The ideal question we want to answer
“What happens when patients suddenly stop taking their medications?”
This is a HARD question to study. Why? Getting IRB approval for a randomized clinical trial to answer this question is impossible — i.e., we ethically can’t randomize people to stop taking their medications.
This study’s clever solution is to take advantage of where this is happening naturally — a ‘natural’ experiment. (This circumvents the ethical dilemma.)
🧪 What’s the natural experiment?
- Medicare Part D pays $2,500 in drug costs per year.
- When you first enroll into Medicare at age 65, it’s based on your birthday month when you turn 65.
- As a result, if you are born in January, the $2,500 has to stretch the whole year.
- If you were born in July, it would only have to stretch 6 months.

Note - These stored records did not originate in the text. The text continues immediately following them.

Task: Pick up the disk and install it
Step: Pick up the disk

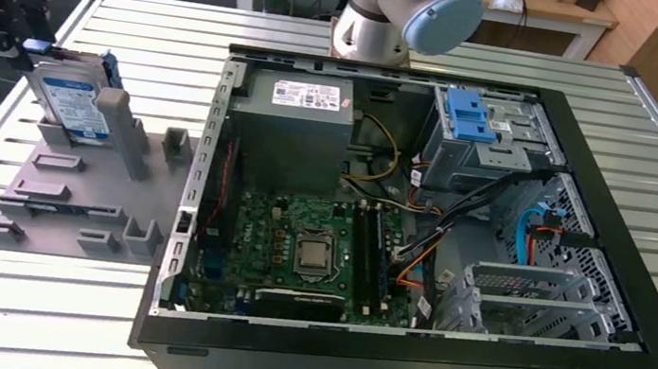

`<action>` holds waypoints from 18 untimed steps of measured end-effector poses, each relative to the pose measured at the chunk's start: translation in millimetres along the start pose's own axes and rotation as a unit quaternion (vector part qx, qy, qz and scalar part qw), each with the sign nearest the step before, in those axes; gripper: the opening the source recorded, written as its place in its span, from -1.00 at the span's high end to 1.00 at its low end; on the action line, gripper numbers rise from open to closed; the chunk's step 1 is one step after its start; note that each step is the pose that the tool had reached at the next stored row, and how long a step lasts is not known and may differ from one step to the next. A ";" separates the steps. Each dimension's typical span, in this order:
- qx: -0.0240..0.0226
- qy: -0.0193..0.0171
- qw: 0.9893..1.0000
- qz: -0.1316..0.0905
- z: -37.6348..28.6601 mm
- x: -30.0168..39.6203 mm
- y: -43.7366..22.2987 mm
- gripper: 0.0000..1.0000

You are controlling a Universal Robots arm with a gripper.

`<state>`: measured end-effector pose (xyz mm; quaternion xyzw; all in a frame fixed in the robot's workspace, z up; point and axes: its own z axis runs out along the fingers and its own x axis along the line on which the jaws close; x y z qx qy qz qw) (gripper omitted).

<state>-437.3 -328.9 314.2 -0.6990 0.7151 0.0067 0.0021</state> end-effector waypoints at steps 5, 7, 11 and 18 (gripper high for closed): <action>-0.001 0.000 1.000 0.000 9.2 -5.0 2.0 -0.21; -0.001 0.000 1.000 0.000 12.8 -5.0 2.1 -0.21; -0.002 0.000 1.000 0.000 16.2 -4.4 2.3 -0.21; -0.002 0.000 1.000 0.000 19.1 -0.4 2.2 -0.21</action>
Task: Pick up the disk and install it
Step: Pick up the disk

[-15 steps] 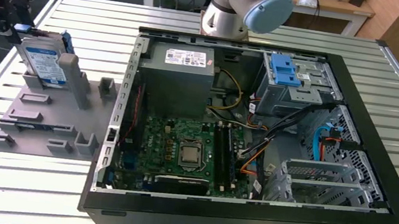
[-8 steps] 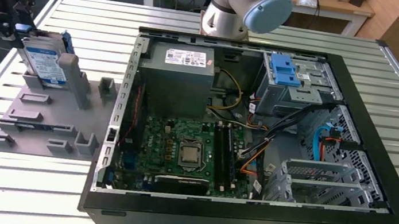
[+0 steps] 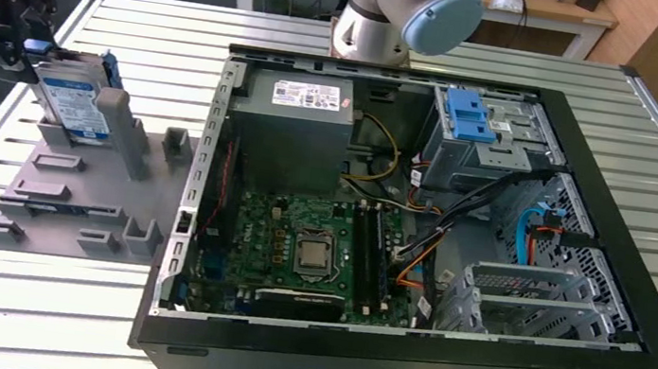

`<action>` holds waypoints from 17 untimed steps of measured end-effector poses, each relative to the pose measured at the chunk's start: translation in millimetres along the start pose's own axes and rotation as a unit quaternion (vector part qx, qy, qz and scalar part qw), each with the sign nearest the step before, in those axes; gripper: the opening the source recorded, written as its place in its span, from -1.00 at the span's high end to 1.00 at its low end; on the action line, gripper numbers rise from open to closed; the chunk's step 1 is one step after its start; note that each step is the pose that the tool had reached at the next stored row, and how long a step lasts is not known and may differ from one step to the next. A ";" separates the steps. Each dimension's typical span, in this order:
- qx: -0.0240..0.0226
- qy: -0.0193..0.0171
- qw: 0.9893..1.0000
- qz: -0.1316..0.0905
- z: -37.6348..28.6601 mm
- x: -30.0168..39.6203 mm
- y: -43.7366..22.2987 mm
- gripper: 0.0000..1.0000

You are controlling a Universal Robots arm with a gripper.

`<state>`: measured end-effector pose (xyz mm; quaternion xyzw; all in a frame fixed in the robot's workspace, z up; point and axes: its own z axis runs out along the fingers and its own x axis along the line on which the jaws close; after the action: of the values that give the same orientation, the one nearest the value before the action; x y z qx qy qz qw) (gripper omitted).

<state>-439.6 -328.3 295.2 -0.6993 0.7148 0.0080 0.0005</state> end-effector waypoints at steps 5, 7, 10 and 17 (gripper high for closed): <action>0.000 0.000 1.000 0.000 4.3 0.3 0.0 -0.21; 0.000 0.000 1.000 0.000 5.0 0.2 0.0 -0.21; 0.000 0.000 1.000 0.000 5.9 0.1 0.1 -0.21; 0.000 0.000 1.000 0.000 7.5 0.2 0.1 -0.04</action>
<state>-439.8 -328.3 287.7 -0.6994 0.7147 0.0080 0.0002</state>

- But in all cases, once you pass the $2,500 budget (paying 25% of your drug costs), you immediately jump to paying 100% of your drug costs. This is the infamous ‘donut hole’ conundrum.
This natural variation, based on your birth month, allows the researchers to ask, and answer, this key question:
What happens to those who ‘randomly’ end up with higher copays?
The answer
-
“Those facing smaller budgets consume fewer drugs and die more: mortality increases 0.0164 percentage points per month (13.9%) for each $100 per month budget decrease (24.4%).”
-
“Contrary to the predictions of standard economic models, high-risk patients (e.g., those most likely to have a heart attack) cut back more than low-risk patients on exactly those drugs that would benefit them the most (e.g., statins).”
-
“Finally, patients appear unaware of these risks. In a survey of 65-year-olds, only 1/3 believe that stopping their drugs for up to a month could have any serious consequences.”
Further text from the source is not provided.